Gravy train … Sunday Times short story award winner Kevin Barry. Photograph: Murdo Macleod Photograph: Murdo Macleod

A story about a group of middle-aged ale enthusiasts on a train journey to Wales has won Irish author Kevin Barry a £30,000 short story prize.

Barry's entry, Beer Trip to Llandudno, triumphed over stories by authors including Room novelist Emma Donoghue to win the Sunday Times EFG Private Bank short story award this evening. Judge and novelist Hanif Kureishi said that Barry had performed "a deft bit of alchemy" in his writing, by "taking a very ordinary group of amateur ale connoisseurs and transforming them and their not instantly appealing tastes into something sweet, funny and unexpectedly moving".

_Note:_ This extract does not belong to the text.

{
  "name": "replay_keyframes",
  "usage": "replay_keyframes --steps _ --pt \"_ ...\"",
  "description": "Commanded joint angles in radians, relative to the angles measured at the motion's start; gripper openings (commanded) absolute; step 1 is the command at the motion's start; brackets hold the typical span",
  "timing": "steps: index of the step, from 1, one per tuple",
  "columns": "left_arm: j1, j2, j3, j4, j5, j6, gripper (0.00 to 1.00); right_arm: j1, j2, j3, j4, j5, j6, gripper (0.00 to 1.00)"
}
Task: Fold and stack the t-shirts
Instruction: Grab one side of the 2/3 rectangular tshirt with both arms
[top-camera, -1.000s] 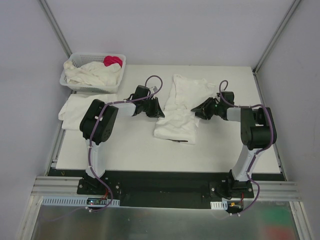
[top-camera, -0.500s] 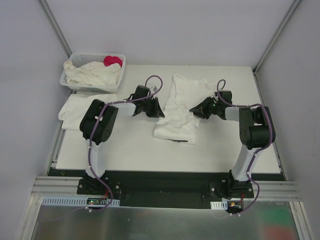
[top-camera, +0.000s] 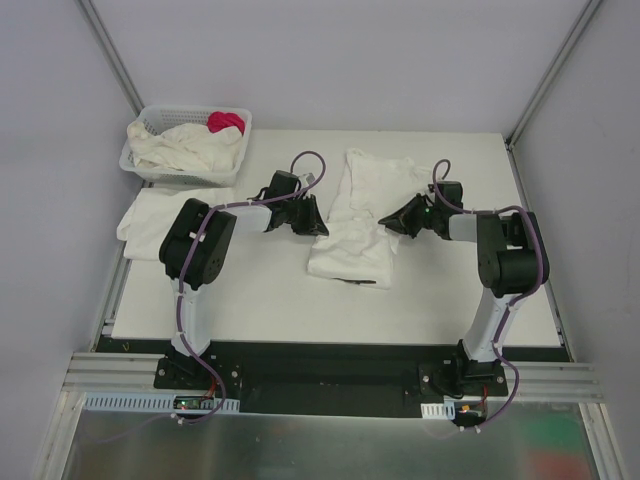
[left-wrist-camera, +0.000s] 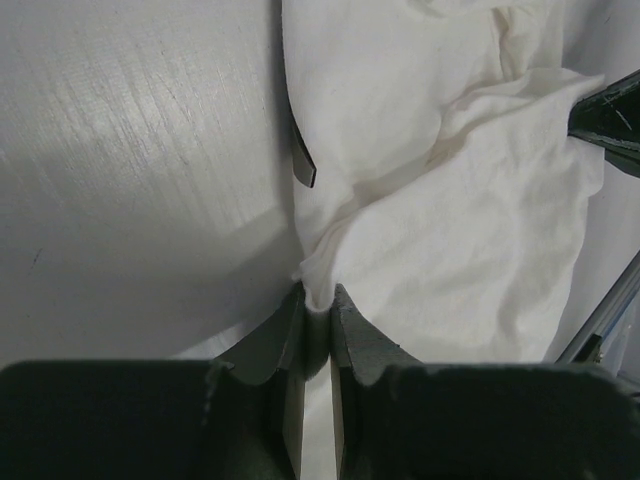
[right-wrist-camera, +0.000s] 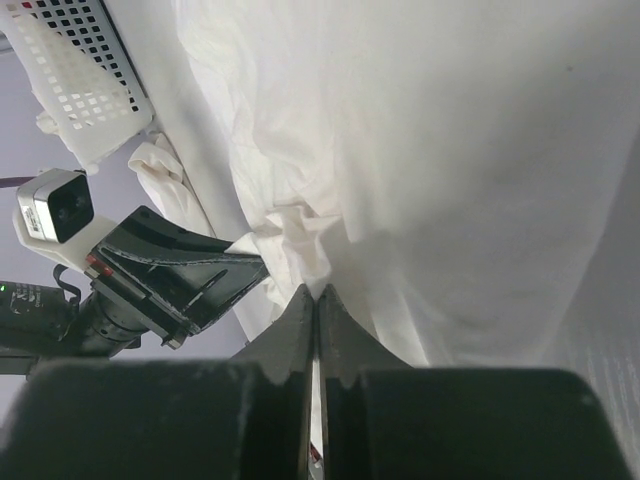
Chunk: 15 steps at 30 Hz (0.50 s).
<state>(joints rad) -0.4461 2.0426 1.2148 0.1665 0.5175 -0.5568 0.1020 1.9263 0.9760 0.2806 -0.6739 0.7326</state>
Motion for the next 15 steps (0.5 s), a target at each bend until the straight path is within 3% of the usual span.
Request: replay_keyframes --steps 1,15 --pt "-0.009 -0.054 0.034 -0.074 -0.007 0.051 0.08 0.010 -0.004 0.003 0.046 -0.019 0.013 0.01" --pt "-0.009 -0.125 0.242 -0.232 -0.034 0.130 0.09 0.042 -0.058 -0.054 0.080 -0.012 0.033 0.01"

As the story follows the men's train journey from Liverpool to Llandudno, Barry writes "with a sensitivity that never transgresses into sentimentality", said Kureishi, producing "a beautifully constructed piece of writing that says something fresh about how men find comfort, support and humour in each other's company. This is an astonishing story that is both daringly original and full of heart."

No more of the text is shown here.